▸ **EXERCISE GOAL**: Would you copy the material below word for word, beginning with its first line and ending with the line that contains "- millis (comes"?
===== RAW DATA
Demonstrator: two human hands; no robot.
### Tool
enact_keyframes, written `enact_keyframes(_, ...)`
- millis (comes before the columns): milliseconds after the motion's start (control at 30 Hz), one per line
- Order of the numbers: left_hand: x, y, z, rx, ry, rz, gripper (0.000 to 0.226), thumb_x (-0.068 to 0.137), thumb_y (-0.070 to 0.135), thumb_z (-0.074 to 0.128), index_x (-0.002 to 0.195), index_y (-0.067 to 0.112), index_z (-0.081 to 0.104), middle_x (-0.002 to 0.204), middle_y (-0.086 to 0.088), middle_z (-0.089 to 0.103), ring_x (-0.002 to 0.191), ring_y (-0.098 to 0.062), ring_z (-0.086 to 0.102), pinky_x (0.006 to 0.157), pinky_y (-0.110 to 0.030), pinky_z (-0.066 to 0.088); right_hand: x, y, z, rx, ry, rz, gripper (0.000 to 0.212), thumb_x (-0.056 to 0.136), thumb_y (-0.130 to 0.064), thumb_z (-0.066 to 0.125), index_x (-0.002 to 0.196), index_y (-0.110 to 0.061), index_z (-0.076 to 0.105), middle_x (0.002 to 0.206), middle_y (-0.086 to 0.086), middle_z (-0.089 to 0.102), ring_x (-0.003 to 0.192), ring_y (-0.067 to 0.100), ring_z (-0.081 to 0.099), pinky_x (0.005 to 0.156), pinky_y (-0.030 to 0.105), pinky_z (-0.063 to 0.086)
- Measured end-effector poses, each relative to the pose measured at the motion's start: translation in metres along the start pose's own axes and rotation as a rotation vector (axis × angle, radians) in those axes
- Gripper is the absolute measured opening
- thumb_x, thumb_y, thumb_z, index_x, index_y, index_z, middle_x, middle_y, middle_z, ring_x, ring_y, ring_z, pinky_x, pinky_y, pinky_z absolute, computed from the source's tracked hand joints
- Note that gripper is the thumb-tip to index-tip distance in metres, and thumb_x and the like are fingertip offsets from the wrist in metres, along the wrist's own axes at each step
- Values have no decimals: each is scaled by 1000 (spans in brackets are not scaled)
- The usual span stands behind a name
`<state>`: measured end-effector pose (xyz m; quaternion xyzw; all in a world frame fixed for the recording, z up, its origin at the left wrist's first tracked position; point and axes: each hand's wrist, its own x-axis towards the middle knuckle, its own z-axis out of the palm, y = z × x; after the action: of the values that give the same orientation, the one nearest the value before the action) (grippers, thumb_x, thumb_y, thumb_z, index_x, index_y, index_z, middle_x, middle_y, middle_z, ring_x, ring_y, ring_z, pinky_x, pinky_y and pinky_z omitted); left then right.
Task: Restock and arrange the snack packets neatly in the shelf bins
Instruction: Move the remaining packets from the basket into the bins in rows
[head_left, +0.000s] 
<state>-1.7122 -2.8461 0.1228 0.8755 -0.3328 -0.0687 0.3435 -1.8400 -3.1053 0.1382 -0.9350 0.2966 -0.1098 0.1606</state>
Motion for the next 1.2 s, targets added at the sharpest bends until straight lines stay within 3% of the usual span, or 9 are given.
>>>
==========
▸ **THE COMPLETED TASK**:
Demonstrator: two human hands; no robot.
### Tool
enact_keyframes, written `enact_keyframes(_, ...)`
- millis (comes before the columns): milliseconds after the motion's start (control at 30 Hz), one per line

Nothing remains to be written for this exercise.